The timing of stalagmite formation during the absence of permafrost does not relate simply to global temperatures in the past, but was notably more common when the Arctic Ocean was free of summer sea-ice.
The researchers say that several processes may lead to the relationship between Arctic sea-ice and permafrost.
The absence of sea ice leads to an increase in heat and moisture transfer from ocean to atmosphere, meaning warmer air is transported far overland into Siberia. Moisture transport also increases snowfall over Siberia during the autumn months. This blanket of snow insulates the ground from the extreme cold of winters, leading to an increase in average annual ground temperatures which destabilises the permafrost.
Consequently, in regions with increased snow cover and insulation, permafrost will start to thaw, releasing carbon dioxide that was trapped for millenia.
Dr Breitenbach is a newly appointed Vice-Chancellor’s Senior Fellow who has worked with teams at the University of Oxford; Geological Survey of Israel and Russia’s Institute of the Earth’s Crust and Speleoclub Arabica on this study for more than a decade.
He has joined Northumbria to establish a new laboratory for geothermometry research which will use new techniques to estimate and reconstruct temperatures over the last million years. He said that the past relationship between summer sea ice in the Arctic and permafrost, discovered in this study, has implications for the future.
“Significant decreases of Arctic sea ice have been observed in recent years, and the Arctic is expected to be free of summer sea ice in the coming decades,” he said. “Such loss of sea ice is likely to lead to an acceleration of thawing of permafrost in Siberia and to consequent release of carbon.”
Dr Breitenbach said the most striking thing about the findings was the complexity of how permafrost is affected. “For me, the most important finding is the fact that it is not simply the temperature that affects permafrost.

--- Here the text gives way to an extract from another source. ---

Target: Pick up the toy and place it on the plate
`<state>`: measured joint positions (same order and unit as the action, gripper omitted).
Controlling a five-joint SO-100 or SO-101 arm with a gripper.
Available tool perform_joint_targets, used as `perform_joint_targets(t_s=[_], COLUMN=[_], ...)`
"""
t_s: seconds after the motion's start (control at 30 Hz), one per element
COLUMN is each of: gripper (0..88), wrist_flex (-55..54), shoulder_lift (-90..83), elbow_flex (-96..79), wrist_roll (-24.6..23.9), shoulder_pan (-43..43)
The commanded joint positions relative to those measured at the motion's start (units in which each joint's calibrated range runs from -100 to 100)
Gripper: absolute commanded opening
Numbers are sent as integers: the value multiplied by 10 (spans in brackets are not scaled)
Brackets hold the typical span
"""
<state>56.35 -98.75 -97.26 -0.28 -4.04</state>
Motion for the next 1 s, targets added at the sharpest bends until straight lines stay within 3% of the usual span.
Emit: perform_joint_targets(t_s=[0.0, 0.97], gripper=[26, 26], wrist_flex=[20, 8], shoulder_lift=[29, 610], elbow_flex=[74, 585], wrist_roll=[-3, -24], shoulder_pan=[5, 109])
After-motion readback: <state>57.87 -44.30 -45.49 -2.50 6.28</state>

A warmer world does not immediately equate to less permafrost. It is actually a much more intricate process.
“This is very important for us as society because it means global warming acts not only in direct ways but in contingent ways that remind us of the Gaia hypothesis, the idea proposed by James Lovelock that everything is linked to everything. This is nature and it is beautiful, but also a stark reminder that we have to treat nature with great care.”

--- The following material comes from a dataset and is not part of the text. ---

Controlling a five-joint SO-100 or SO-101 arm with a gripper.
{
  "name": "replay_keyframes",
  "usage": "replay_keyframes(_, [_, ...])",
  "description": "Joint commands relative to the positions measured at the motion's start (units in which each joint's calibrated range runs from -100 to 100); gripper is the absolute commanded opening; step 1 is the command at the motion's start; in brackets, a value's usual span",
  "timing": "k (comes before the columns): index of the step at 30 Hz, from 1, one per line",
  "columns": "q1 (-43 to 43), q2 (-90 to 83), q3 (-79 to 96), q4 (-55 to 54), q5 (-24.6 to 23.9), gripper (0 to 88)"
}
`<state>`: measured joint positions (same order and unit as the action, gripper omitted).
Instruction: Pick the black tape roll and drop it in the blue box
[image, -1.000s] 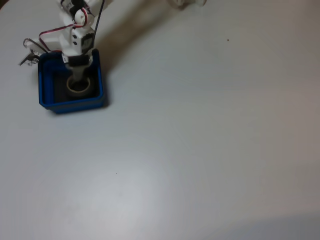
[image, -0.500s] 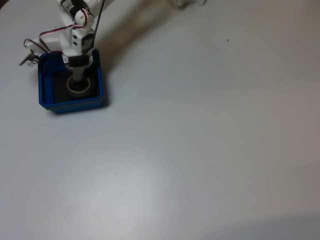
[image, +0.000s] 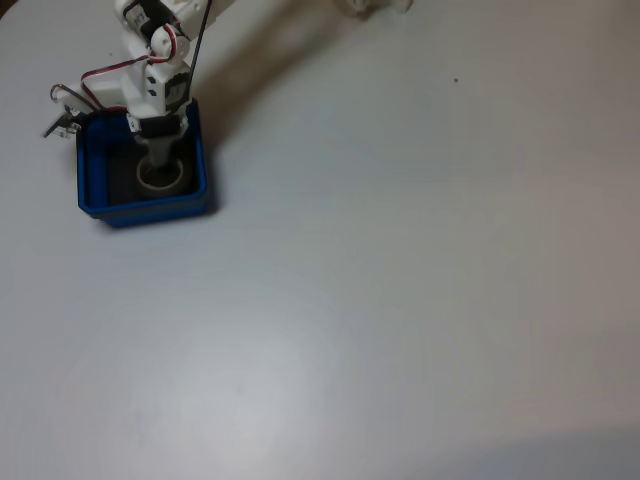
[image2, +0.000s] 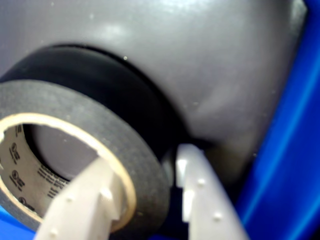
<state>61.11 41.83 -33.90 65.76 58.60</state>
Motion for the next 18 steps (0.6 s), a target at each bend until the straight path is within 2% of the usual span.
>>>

Gideon Henderson, Professor of Earth Sciences at the University of Oxford who co-authored the study, said: “This discovery about the past behaviour of permafrost suggests that the expected loss of Arctic sea ice in the future will accelerate the melting of the permafrost presently found across much of Siberia.”
You can read the paper, titled Palaeoclimate evidence of vulnerable permafrost during times of low sea ice, in Nature.
Dr Breitenbach is a member of Northumbria’s renowned Cold and Palaeo-Environment group which carries out ground-breaking research in the areas of past climate and environment; and ice, snow and permafrost.